Saturday, 07 February 09, 05:17 AM · Comments (2)
Welcome, Andrei Arshavin
He’s no Vladimir Petrovic, but he’ll do.
I always liked our previous signing from mother Russia, the Ukranian Oleg Luhzny. His crazy galloping runs and Playmobil hair helped fill the gap left by Lee Dixon.
Will fans flock to matches to see our new Czar? Do they care enough, anymore? I have been watching old tapes of Tony and Stevie, Paul and Paul and David. They were proper Arsenal players, ones who you could really support.
My current levels of support for the likes of Adebayor and Eboue are less than a pair of gussetless vintage Y-fronts.
They’re lazy, overpaid and have no heart.
Better to fester in the hobnailed UEFA cup with some genuine triers than prance about in the Champions League in the pink boots of decadence.
Arsenal’s next game is against Spurs. ‘Arry’s magic looks to be wearing off. As cockney as jellied eels, he has attempted to inspire his players with his repertoire of East End tricks.
But repeated concerts of ‘Arry playing the spoons to a backing of Chas n’ Dave are not having the required effect on the players.

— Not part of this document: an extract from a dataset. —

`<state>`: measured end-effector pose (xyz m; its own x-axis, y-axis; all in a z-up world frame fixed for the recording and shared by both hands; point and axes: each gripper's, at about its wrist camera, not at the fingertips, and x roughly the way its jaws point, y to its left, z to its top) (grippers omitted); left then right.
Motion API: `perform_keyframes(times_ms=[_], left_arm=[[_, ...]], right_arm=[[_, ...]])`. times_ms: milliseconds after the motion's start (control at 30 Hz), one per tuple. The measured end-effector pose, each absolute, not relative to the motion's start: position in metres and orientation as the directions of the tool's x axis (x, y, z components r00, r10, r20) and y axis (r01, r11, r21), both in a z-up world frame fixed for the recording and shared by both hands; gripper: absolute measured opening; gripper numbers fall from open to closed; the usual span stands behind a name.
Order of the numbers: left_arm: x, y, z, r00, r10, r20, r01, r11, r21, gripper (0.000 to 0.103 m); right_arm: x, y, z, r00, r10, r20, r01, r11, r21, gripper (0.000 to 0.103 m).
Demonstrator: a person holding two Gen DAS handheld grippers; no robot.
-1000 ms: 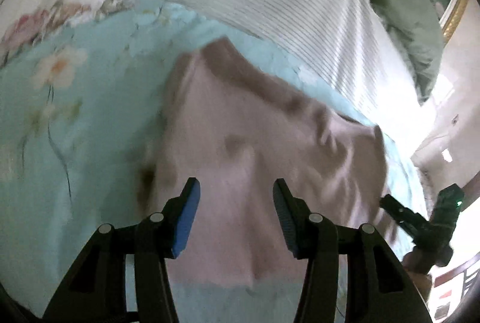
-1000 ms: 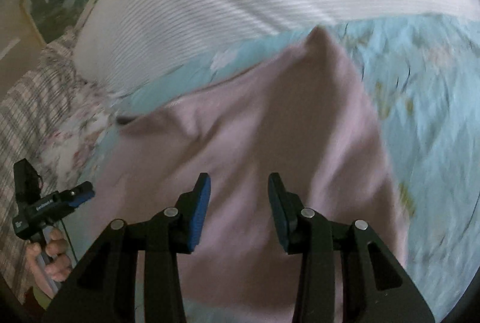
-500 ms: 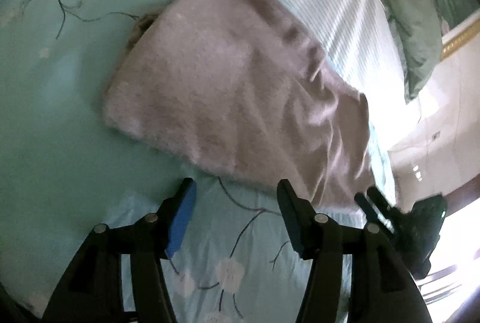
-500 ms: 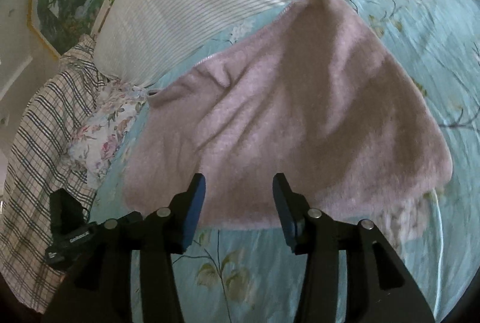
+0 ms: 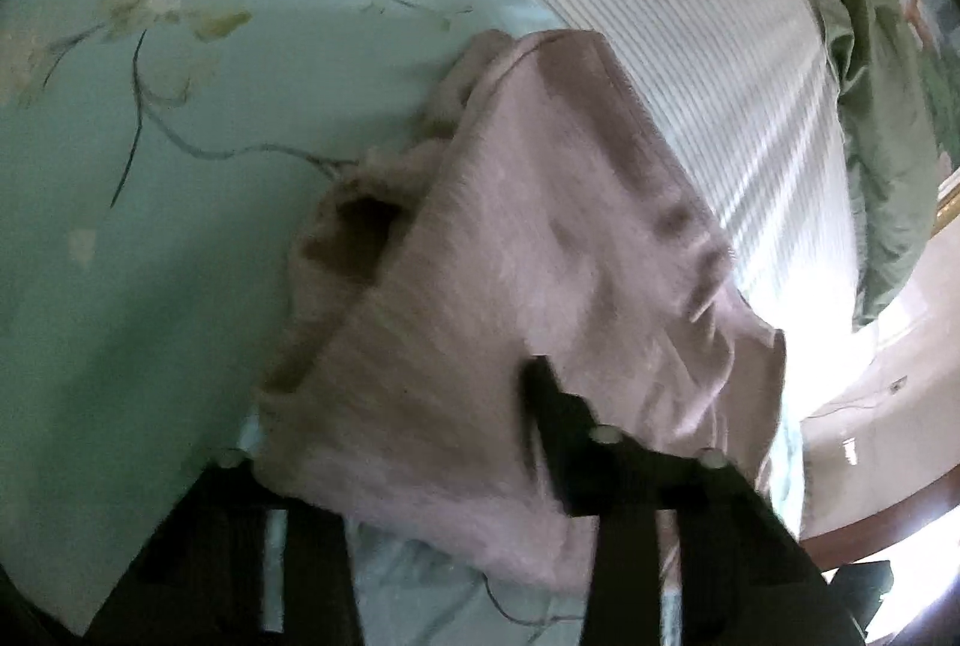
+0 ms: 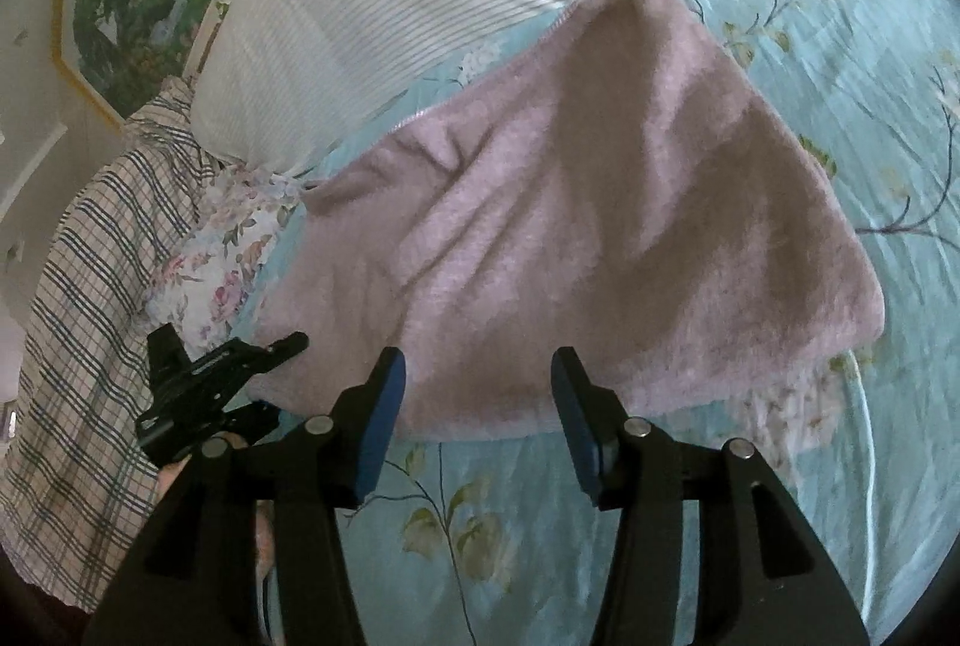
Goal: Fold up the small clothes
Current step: 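Grasp the folded sweater edge with the left gripper while the right gripper grasps the other edge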
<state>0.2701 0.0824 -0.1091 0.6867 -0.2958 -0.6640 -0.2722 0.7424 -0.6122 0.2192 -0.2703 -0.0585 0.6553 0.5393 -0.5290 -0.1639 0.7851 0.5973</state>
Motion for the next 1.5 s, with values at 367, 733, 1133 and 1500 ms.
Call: perform_keyframes(times_ms=[367,733,1133,1500], left_arm=[[0.263,0.006,-0.026,0.771,-0.311,-0.555,0.051,0.900,-0.434,0.005],[0.268,-0.110,-0.051,0.702,-0.368,-0.609,0.323,0.927,-0.189,0.005],[0.277,-0.104,-0.069,0.672,-0.367,-0.643,0.335,0.925,-0.177,0.005],[0.268,-0.135,-0.020,0.643,-0.517,-0.565,0.431,0.854,-0.291,0.005]], right_arm=[[0.262,-0.287,-0.040,0.619,0.582,-0.528,-0.180,0.759,0.626,0.052],[0.349,-0.265,-0.032,0.410,0.776,-0.479,-0.267,0.604,0.751,0.071],[0.418,-0.212,-0.040,0.339,0.771,-0.539,-0.267,0.628,0.731,0.080],[0.417,-0.238,0.027,0.490,0.697,-0.524,-0.428,0.716,0.551,0.018]])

In fact, I heard from the training ground that Modric broke down and wept silently when ‘Arry gave an extended version of ‘Down to Margate’ to the first team.
Ledley King’s knee is not good, so he won’t play, despite being treated with ‘Arry’s special pie n’ mash poultice every day. Can the galumphing Adebayor take advantage though?

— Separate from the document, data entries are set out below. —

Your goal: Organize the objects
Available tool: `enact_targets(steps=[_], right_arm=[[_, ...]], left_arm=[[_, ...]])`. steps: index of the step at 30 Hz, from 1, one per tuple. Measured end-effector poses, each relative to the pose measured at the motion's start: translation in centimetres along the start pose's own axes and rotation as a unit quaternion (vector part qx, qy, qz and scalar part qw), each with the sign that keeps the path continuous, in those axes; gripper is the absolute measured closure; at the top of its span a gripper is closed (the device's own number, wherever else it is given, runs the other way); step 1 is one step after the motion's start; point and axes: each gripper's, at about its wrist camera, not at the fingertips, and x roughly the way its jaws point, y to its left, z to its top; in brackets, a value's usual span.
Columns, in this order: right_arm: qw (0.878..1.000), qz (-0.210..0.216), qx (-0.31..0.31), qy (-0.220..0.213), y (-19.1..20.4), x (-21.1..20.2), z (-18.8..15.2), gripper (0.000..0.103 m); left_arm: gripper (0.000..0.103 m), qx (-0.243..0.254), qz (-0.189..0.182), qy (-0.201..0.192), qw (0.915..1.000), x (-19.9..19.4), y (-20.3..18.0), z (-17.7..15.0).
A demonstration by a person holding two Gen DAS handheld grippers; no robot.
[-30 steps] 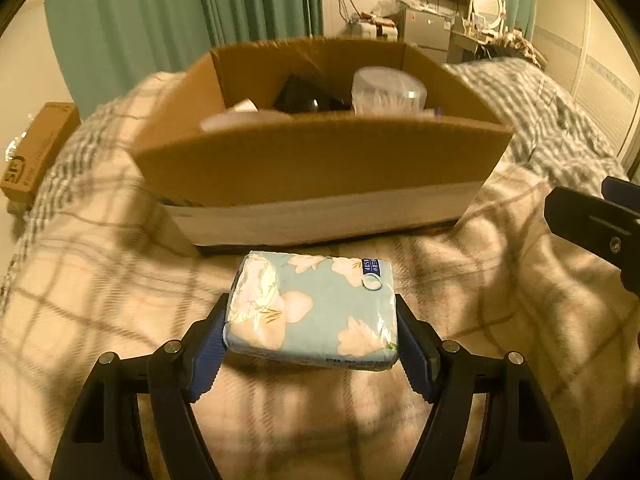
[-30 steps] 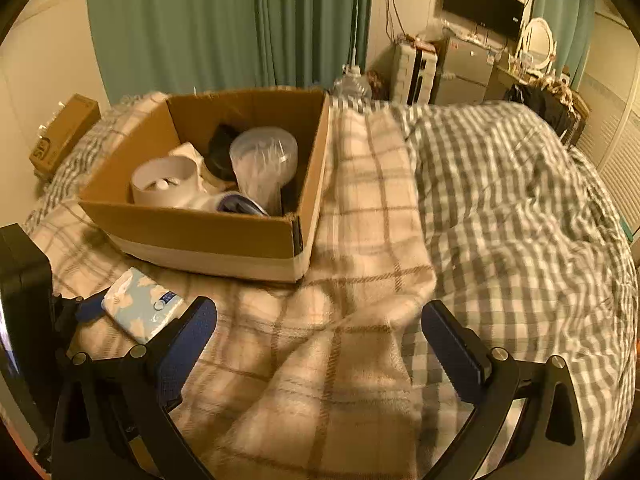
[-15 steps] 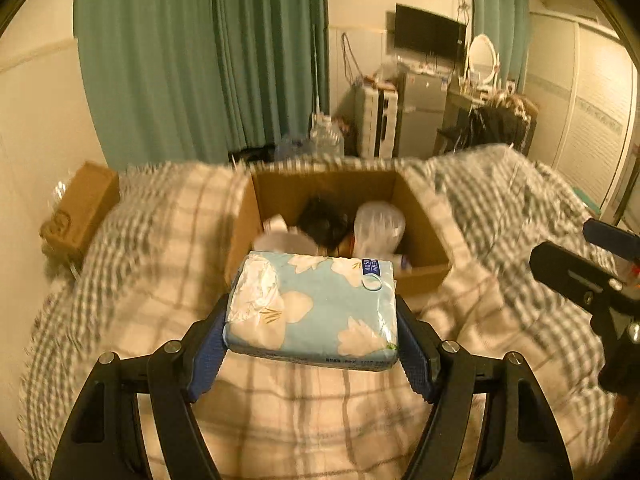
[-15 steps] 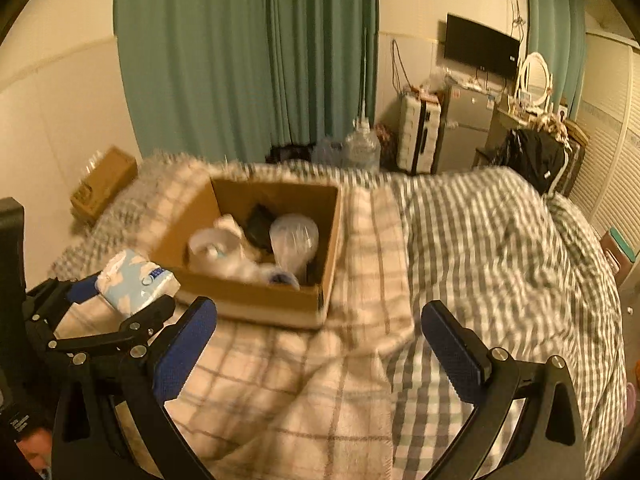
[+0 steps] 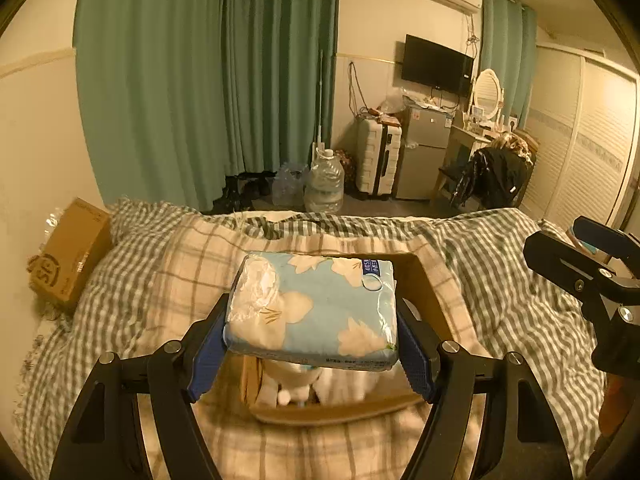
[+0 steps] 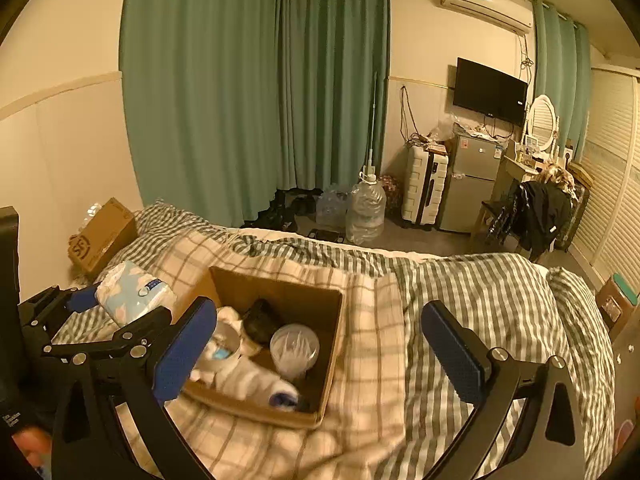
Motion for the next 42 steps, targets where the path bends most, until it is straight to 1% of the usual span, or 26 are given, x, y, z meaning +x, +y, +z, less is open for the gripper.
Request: enact_targets(steps=[2, 4, 7, 10, 14, 16, 18, 19, 21, 22, 24, 28, 30, 33, 37, 39, 42], right_arm=[[1.0, 0.0, -0.001, 0.006, -0.2, 1.9, 0.1, 0.0], [1.0, -0.001, -0.002, 0.016, -0.3, 3.9, -0.2, 0.0], [0.999, 0.001, 0.004, 0.037, -0.6, 7.0, -1.8, 0.0], [0.998, 0.007, 0.009, 0.067, -0.9, 10.0, -3.5, 0.0], [0.996, 0.011, 0.012, 0.088, -1.1, 12.2, -5.2, 0.0], [0.996, 0.006, 0.009, 0.092, -1.1, 12.6, -5.7, 0.0], [0.996, 0.008, 0.012, 0.092, -1.2, 12.7, -6.0, 0.0], [0.996, 0.012, 0.013, 0.09, -1.3, 12.5, -6.1, 0.0], [0.996, 0.006, 0.017, 0.085, -1.4, 11.8, -6.1, 0.0], [0.997, 0.002, 0.02, 0.081, -1.6, 11.3, -6.1, 0.0], [0.997, -0.002, 0.026, 0.073, -1.9, 9.9, -6.0, 0.0], [0.998, -0.01, 0.039, 0.053, -2.5, 6.2, -5.7, 0.0], [0.998, -0.017, 0.047, 0.032, -2.9, 3.2, -5.2, 0.0], [0.998, -0.026, 0.051, -0.003, -2.9, -0.7, -4.4, 0.0], [0.997, -0.043, 0.046, -0.053, -2.0, -6.3, -4.0, 0.0], [0.995, -0.044, 0.045, -0.073, -1.5, -8.7, -4.3, 0.0], [0.995, -0.047, 0.036, -0.084, -0.9, -10.3, -5.1, 0.0]], left_arm=[[0.027, 0.0, -0.004, 0.003, 1.0, 2.0, 0.2, -0.1], [0.027, 0.014, -0.001, 0.005, 0.9999, 4.0, 0.1, -0.8], [0.027, 0.02, -0.004, 0.022, 0.9995, 6.5, 0.1, -2.1], [0.027, 0.011, -0.001, 0.042, 0.9991, 8.9, 0.6, -3.0], [0.026, -0.003, 0.001, 0.047, 0.9989, 10.5, 1.2, -3.6], [0.022, -0.002, 0.0, 0.051, 0.9987, 10.9, 1.3, -3.9], [0.012, -0.001, -0.006, 0.052, 0.9986, 11.0, 1.4, -4.3], [0.009, -0.001, -0.012, 0.049, 0.9987, 10.5, 1.0, -4.2], [0.001, 0.002, -0.011, 0.041, 0.9991, 9.9, 0.6, -4.0], [0.0, 0.007, -0.003, 0.033, 0.9994, 9.2, 0.4, -3.8], [0.0, 0.013, 0.005, 0.022, 0.9997, 8.2, 0.2, -3.5], [0.0, 0.004, 0.0, -0.007, 1.0, 4.5, 0.3, -2.5], [0.0, -0.006, -0.007, -0.027, 0.9996, 1.7, 0.3, -2.0], [0.0, -0.006, -0.009, -0.051, 0.9986, -1.5, 0.2, -1.8], [0.0, -0.007, 0.014, -0.059, 0.9981, -5.2, 0.2, -2.8], [0.0, -0.005, 0.02, -0.069, 0.9974, -6.8, 0.3, -3.7], [0.0, 0.0, 0.031, -0.083, 0.9961, -8.4, 0.6, -5.3]])
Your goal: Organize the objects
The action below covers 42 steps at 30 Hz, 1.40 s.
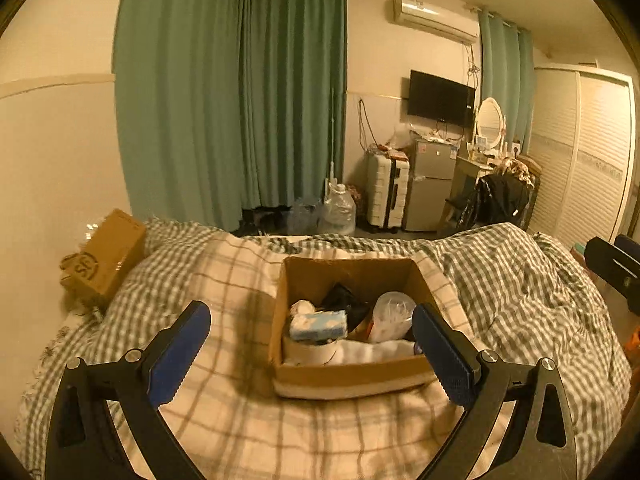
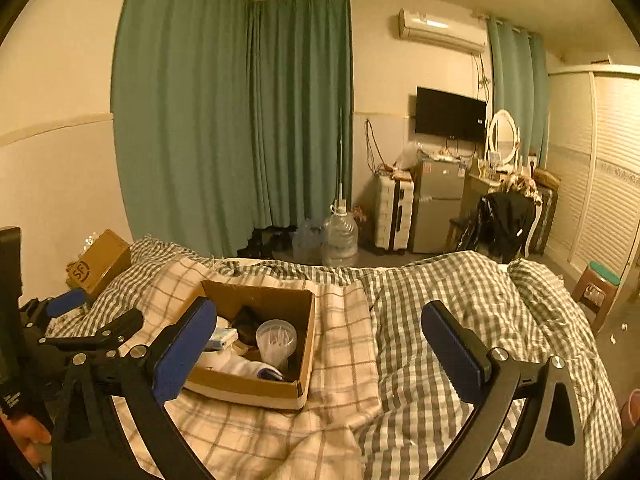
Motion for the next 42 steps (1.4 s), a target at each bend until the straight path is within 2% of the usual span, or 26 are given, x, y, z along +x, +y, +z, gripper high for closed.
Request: enact_targets(steps=[5, 9, 13, 28, 42], right_arm=[[1.0, -0.015, -0.009, -0.01, 0.6, -0.6, -3.0, 0.0], [1.0, -0.015, -0.005, 0.024, 1.1, 2.0, -6.3, 0.0], [0.998, -0.011, -0.01, 0.059, 1.7, 4.4, -7.8, 0.0], [0.999, -0.014, -0.017, 0.037, 2.3, 3.7, -7.6, 0.0], [0.999, -0.012, -0.017, 0.041, 2.3, 3.9, -7.8, 0.0]], left_arm=[[0.0, -0.01, 0.036, -0.016, 0.9992, -1.3, 1.0, -3.1], [0.0, -0.001, 0.05, -0.008, 0.9987, -0.3, 1.3, -5.3], [0.0, -0.016, 0.043, 0.003, 0.9989, 0.5, 2.0, -5.7], [0.0, -0.023, 0.041, -0.007, 0.9989, -0.3, 2.1, -5.7], [0.0, -0.015, 0.037, -0.005, 0.9992, -0.3, 1.8, -5.7]])
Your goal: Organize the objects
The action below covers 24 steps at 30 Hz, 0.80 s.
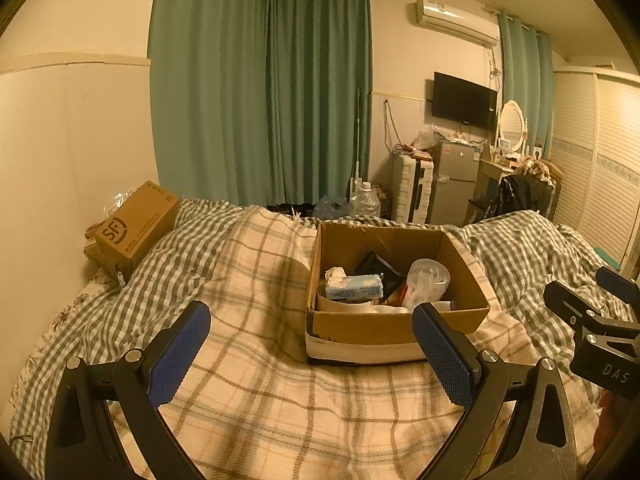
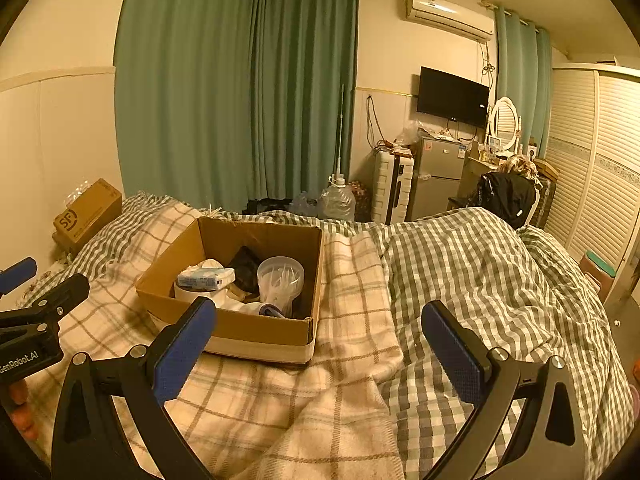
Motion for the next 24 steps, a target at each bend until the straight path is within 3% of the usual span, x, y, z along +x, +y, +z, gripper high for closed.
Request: enact_targets(steps=[24], right_arm=[[1.0, 0.0, -0.001, 0.004, 0.04, 0.23, -0.34, 0.0]], left_arm=[[0.0, -0.003, -0.004, 0.008, 1.0, 0.11, -0.09, -0.03]])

At the moment he is a negative force – he’s not even neutral. Last season he peaked and played well above his natural level. Was he possessed by the spirit of a better player? It looks that way now. The boss should have known.
Arsene, basically, has never got over George Weah. He was his greatest triumph, the Eliza Doolitlle to Wengers’ Prof Higgins. And he’s gonna keep signing Africans until he finds GW mk II.
But it’ll never happen.
Agents and consortiums now have tiny cameras implanted in flies, which hover over every football-playing boy in Africa aged between 5 and 13. They watch them closely, and if they spot potential they think they can exploit then a deal is done. There are no more gems to be discovered. Too many agents have pissed in the well.

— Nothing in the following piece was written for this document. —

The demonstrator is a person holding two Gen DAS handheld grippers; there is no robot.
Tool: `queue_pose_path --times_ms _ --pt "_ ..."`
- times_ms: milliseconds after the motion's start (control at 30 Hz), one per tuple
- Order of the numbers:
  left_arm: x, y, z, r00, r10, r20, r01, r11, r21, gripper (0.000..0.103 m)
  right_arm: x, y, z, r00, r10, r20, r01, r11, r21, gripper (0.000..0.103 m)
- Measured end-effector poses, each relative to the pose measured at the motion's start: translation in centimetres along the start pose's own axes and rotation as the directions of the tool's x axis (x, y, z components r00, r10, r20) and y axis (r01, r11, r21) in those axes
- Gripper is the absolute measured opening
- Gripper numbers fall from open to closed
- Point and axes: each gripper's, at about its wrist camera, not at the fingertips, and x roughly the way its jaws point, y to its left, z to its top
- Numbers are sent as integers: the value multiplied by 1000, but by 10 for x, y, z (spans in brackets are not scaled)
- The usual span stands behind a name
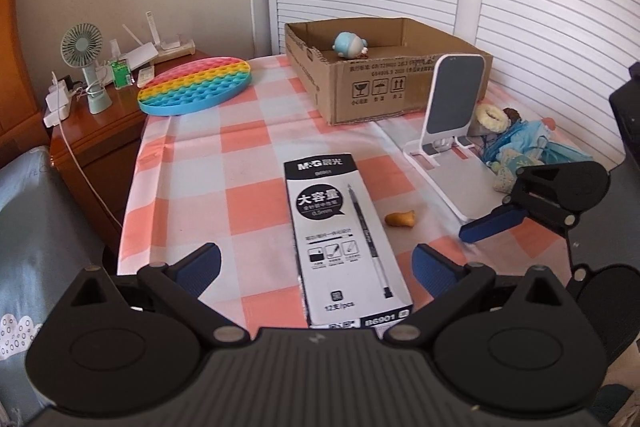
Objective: Organize soft objects
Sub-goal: 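Withdraw both tools from the box back over the table, then move the left tool down to the small orange figurine beside the pen box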
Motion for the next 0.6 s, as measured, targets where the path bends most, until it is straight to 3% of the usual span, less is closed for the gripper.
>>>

So are Arsenal fans watching the attempts of an ageing Arsene trying to rekindle his great love? Are Diaby and Song simply a kind of Viagra, a desperate last throw of the dice at artificial stimulation? It looks that way.
If you boil it all down, personals-style, what you get is: “Middle aged French man, own teeth, enjoys football and, err, football, slim, seeks powerful young African men to try to re-create some good times”.
That’s the kind of analogy that I know keeps you coming back for more, readers. I know you like it. I know I do, too.
Enjoy the snow. And get a few quid on Arsenal beating Spurs by more than 1.235647353735 goals.
2 Comments · Add yours
arse?
Leopold, no word from your impeccable inside-the-dressing-room sources regarding the line-up for today? Have you not had your own fly hovering above the treatment tables and seafood buffet to report back on the progress of our walking wounded? We ordinary fans really do rely on your inside info (not to mention insight) when it comes to all things Arsenal, especially those of us now far removed from the sacred site that is Ashburton Grove.